▶ EXERCISE DESCRIPTION: Check every line of the data and copy the ones where "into" appears.

START SOURCE INFORMATION

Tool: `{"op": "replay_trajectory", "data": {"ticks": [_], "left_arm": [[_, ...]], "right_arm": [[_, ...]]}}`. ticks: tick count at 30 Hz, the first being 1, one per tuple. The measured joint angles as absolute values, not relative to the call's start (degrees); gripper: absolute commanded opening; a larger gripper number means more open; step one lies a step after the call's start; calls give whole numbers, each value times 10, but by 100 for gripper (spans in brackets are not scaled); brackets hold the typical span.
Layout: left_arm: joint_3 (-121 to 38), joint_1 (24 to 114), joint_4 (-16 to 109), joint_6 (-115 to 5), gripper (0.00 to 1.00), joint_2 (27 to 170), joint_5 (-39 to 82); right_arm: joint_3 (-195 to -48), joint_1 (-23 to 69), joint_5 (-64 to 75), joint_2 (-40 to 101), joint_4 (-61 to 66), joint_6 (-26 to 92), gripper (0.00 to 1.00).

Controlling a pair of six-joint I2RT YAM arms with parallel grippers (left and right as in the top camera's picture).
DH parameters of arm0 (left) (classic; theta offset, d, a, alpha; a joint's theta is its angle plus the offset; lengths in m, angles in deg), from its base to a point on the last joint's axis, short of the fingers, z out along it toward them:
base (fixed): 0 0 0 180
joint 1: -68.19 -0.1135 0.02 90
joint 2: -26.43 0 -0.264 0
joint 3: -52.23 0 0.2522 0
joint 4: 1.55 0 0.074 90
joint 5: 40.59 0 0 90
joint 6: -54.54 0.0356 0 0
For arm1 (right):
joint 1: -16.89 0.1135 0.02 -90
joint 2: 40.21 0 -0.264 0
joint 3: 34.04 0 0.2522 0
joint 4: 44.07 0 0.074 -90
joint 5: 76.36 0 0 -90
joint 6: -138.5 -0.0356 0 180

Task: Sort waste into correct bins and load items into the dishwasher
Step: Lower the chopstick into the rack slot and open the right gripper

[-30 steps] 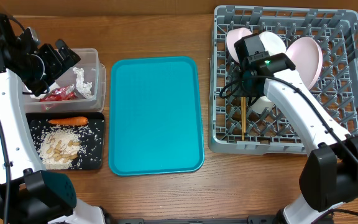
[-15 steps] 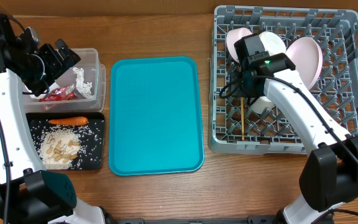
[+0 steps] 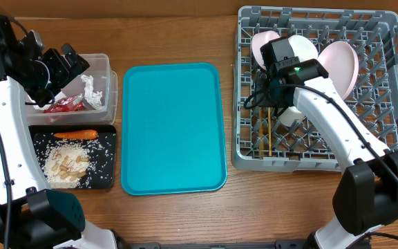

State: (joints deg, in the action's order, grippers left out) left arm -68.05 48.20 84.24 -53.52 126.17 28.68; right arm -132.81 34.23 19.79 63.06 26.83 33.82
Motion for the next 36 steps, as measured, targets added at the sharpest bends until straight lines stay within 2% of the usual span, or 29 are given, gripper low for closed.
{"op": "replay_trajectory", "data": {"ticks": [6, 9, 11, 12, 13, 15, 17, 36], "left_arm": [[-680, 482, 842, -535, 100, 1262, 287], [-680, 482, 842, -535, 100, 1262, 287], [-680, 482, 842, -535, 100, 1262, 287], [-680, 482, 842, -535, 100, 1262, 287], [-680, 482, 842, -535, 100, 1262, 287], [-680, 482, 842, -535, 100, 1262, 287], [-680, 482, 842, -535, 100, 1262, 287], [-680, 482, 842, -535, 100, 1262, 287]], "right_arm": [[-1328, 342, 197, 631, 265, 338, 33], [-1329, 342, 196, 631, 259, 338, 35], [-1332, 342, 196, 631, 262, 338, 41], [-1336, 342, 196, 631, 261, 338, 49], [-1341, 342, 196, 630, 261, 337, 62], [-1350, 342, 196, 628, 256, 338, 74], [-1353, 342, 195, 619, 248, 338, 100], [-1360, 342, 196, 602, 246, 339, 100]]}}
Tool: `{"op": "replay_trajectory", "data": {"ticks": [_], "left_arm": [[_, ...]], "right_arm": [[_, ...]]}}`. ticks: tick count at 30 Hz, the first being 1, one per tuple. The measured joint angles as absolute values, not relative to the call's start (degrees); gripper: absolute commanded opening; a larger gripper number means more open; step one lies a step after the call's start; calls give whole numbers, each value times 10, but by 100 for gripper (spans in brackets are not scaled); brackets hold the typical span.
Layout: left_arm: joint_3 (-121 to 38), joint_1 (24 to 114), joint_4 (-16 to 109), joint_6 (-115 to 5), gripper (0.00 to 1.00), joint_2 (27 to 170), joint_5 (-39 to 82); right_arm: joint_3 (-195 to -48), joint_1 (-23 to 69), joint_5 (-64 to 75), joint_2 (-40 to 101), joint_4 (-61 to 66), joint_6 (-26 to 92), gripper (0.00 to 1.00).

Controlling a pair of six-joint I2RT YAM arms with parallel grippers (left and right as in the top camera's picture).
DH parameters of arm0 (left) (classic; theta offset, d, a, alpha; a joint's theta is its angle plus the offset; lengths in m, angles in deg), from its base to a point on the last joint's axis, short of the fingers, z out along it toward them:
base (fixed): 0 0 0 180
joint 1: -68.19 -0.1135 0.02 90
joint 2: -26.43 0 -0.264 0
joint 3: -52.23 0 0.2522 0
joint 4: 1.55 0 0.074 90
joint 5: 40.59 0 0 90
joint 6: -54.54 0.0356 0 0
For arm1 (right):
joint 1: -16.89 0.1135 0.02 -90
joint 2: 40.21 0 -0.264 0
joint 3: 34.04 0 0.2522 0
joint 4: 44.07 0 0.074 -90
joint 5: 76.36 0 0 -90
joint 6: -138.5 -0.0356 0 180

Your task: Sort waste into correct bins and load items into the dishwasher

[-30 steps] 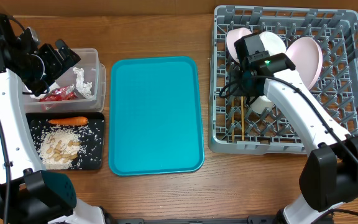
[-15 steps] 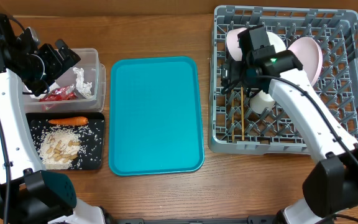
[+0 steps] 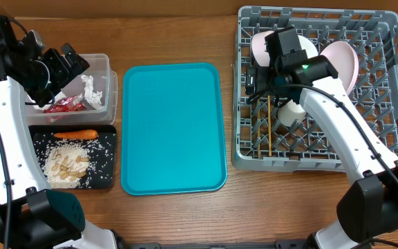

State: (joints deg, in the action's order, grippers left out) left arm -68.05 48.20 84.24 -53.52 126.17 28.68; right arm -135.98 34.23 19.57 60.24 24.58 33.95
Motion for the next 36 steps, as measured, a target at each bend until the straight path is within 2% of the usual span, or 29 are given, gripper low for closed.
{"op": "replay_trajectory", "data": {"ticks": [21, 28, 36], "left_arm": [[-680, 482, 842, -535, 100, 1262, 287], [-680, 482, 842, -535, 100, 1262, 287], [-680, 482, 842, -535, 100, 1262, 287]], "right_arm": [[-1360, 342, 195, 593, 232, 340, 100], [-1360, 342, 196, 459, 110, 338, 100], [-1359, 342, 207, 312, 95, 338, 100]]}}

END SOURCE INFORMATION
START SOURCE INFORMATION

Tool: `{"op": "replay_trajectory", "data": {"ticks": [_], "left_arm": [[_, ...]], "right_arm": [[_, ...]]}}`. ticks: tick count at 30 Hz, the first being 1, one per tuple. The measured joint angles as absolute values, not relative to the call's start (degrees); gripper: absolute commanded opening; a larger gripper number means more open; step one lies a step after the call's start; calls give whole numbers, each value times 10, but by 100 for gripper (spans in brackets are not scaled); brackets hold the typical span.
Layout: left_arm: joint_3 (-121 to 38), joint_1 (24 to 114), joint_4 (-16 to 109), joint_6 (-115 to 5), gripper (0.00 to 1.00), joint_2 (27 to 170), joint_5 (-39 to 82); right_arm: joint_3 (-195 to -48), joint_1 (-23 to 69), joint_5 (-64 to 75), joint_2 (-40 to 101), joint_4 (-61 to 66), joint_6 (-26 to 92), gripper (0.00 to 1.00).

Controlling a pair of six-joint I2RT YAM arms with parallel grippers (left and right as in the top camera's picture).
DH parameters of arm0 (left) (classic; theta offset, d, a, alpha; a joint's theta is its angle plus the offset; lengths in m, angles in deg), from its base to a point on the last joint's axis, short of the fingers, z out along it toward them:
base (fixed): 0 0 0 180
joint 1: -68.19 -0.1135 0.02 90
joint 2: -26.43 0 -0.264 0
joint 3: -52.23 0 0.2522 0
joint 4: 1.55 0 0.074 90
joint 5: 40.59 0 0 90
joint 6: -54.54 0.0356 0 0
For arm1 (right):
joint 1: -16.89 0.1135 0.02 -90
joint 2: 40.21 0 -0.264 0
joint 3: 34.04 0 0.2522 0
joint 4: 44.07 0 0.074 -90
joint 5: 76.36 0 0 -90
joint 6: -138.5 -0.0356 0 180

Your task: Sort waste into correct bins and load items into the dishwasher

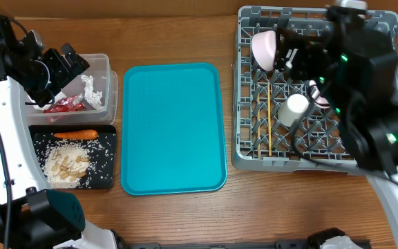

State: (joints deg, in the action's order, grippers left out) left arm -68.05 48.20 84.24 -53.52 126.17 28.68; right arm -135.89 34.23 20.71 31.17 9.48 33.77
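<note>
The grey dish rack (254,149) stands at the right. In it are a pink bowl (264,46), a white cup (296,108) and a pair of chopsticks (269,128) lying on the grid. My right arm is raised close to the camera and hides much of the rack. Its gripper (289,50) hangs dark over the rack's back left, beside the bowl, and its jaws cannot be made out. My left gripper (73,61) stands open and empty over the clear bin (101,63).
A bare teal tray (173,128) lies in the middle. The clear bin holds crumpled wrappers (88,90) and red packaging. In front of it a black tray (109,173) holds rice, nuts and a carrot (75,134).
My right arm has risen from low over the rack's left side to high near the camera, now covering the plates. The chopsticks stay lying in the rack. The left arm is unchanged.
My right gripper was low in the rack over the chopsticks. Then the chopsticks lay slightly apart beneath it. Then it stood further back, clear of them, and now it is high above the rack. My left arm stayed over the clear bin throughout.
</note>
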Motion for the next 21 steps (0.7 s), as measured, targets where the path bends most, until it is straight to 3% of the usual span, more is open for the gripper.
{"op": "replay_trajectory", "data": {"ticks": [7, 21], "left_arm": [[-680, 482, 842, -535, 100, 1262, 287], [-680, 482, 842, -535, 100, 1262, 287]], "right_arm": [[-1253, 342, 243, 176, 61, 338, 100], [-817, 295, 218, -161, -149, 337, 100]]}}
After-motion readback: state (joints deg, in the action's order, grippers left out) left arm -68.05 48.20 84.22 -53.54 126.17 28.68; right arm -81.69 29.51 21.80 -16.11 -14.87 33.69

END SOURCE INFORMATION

▶ SOLUTION:
Task: Sort waste into correct bins and load items into the dishwasher
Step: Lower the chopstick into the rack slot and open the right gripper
Your task: Sort waste into correct bins and load items into the dishwasher
Your task: Sort waste into correct bins and load items into the dishwasher

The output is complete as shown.